WORK REQUEST: In the entries below, count the lines that hold the string "right" and state only that count.

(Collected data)
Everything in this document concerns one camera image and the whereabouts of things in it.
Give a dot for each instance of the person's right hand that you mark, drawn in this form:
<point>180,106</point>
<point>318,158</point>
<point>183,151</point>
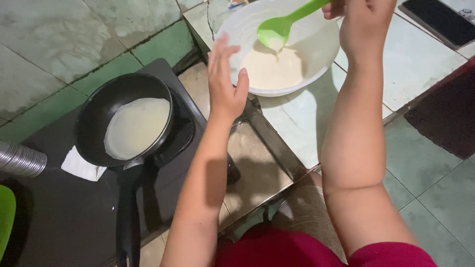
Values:
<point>365,26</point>

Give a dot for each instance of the person's left hand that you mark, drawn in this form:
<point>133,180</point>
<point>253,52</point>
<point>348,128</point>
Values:
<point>222,87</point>

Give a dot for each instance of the person's right fingers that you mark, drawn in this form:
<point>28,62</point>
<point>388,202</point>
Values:
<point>331,10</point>

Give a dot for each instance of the green plastic ladle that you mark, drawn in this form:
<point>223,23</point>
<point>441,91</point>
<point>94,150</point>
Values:
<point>284,26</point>

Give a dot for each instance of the white plastic bowl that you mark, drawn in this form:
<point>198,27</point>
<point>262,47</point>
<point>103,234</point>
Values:
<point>282,48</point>

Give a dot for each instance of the white batter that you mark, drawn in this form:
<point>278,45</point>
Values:
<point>272,68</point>

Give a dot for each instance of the black smartphone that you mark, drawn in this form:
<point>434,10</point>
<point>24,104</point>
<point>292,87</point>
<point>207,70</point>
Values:
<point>441,20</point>

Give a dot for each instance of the dark floor mat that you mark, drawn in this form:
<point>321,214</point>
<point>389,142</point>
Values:
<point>445,115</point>

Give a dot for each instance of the person's leg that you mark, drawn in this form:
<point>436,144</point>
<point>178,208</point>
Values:
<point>308,211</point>

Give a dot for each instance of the thin pale crepe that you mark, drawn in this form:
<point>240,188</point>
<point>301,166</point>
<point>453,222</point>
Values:
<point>137,128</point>

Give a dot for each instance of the person's red shorts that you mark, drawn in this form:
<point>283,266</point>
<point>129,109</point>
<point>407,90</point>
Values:
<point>315,248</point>

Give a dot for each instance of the black frying pan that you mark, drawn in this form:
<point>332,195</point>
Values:
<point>124,148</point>

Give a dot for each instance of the white folded cloth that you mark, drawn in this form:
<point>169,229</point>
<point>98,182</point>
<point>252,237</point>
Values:
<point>79,167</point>

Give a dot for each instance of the black stove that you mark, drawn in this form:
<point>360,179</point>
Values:
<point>92,193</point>

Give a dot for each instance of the green plastic object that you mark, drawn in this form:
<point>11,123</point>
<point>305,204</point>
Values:
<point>6,217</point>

EXERCISE ANSWER: 2